My mother had a unique and characteristic method of passing on values, morals, correct behavior – I am not quite sure how to categorize what she was attempting to do. She had a library of canned routines that were triggered by the conduct of, first of us boys, and then later by grandchildren. I theorize that she was utilizing the marketing method of repeated hearings to drive home a point. She was not above turning these chastisements into little ditties. I do not have fond memories of her educative method, quite the contrary. I did not see then that the way she delivered these rebukes was practicing CFOP, nor do I now.
One that I found particularly odious was her Big Eye ditty. This was triggered whenever she felt someone was being greedy, overreaching or… sometimes I was just clueless as to what set her off. She would do this one in a sing-song voice, practically dancing a jig as she chanted:
Big eye, big eye
Gimme, gimme, gimme
More, more, more
Big eye, big eye
She would repeat this verse two or three or four times. It was not infrequently followed by pithy commentary on the actions of the allegedly guilty party.
St. Louis is a metropolitan island surrounded by a vast ocean of farms, forests and rural areas for many leagues in all directions. As such there are a lot of what they call Hoosiers here, termed Rednecks elsewhere, sailing into St. Louis. Being Hoosiers/Rednecks they love their 4-wheel drive pickups, the bigger the better. I mentioned this because I was driving back from the golf course I most often frequent in Columbia, IL on I-255. This particular day I witnessed more than a few instances of discourteous driving – actually very aggressive driving- by folks in these monster 4x4s. However, this discourteous, aggressive driving is certainly not limited to Hoosiers in pickups. I have seen drivers of luxury vehicles acting like they owned the road, cell phone users wandering at 40 mph all over the four or five lanes of the interstates transversing St. Louis, and on and on. Watching the 4x4s, though, triggered another one of my mother’s canned routines stored in the tortured gyri and sulci of my cerebellum, CFOP – Consideration for Other People.

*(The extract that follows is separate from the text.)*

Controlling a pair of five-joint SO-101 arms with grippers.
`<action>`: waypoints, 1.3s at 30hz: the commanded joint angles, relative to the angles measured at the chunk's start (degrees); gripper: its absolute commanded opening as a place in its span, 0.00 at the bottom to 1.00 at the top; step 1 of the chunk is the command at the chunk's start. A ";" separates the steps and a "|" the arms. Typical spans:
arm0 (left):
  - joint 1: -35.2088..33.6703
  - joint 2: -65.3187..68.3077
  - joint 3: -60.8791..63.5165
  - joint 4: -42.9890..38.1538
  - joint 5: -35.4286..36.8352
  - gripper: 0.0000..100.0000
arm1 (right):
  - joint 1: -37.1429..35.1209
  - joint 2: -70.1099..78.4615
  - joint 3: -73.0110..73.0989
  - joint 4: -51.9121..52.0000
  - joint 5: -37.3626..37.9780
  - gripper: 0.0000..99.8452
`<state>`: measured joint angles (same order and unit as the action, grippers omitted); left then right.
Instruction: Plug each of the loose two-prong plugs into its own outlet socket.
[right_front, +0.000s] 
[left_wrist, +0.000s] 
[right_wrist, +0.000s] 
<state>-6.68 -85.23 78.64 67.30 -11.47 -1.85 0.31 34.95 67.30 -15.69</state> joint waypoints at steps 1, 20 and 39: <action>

My mother was prompted to indulge in her CFOP tirade whenever she felt one of us was behaving in less than a gentlemanly manner or not taking other people’s feelings into consideration. She would start by almost screaming CFOP multiple times at the supposedly offending party, ending with by giving the definition of CFOP that we all well knew by heart – Consideration for Other People. Again, not uncommonly, followed by her pithy comments. I always wondered, “what about CFOP for us?”
Ruminating on overly aggressive driving I realized the need for putting a placard on the dashes of my vehicles: Your job # 1 – Avoid the Idiots
Ruminating about CFOP, it dawned on me, after having heard it a zillion and one times, that it was simply a restatement of the Golden Rule: And as ye would that men should do to you, do ye also to them likewise.” ~~ Luke 6:31
As I further pondered on the significance of CFOP, I wondered what sort of world this could be if we all just practiced it consciously and habitually. Wonderful comes to mind. Alas, though, it seems the world is full of folks whose goal is to take advantage of others, to get whatever edge they can, to get one car less in front of them in an essentially endless line of automobiles. Add in the Big Eye people, the criminals, the power hungry, or folks who just plain do not give a rat’s derriere, the world becomes an overwhelming hopeless place.
The real take away from my ruminations is that I cannot change or affect in any real way the vast majority of suboptimal or just plain reprehensible behavior in this world, but I, personally, can live in the moment and practice CFOP whenever I can… And avoid the idiots. But you won’t find me dancing any jigs while I do it.
Perhaps those zillion and one repetitions did not all completely fall on rocky ground or amongst the thorns.
And so it goes.
We live in a world of EXTREME selfishness.
I always thought is was the “The Big I (pronoun)” and she would tuck her thumbs like she was pushing out suspenders and march around the kitchen.
Your mom sounds a lot like my mom. I often wish I would have paid more attention.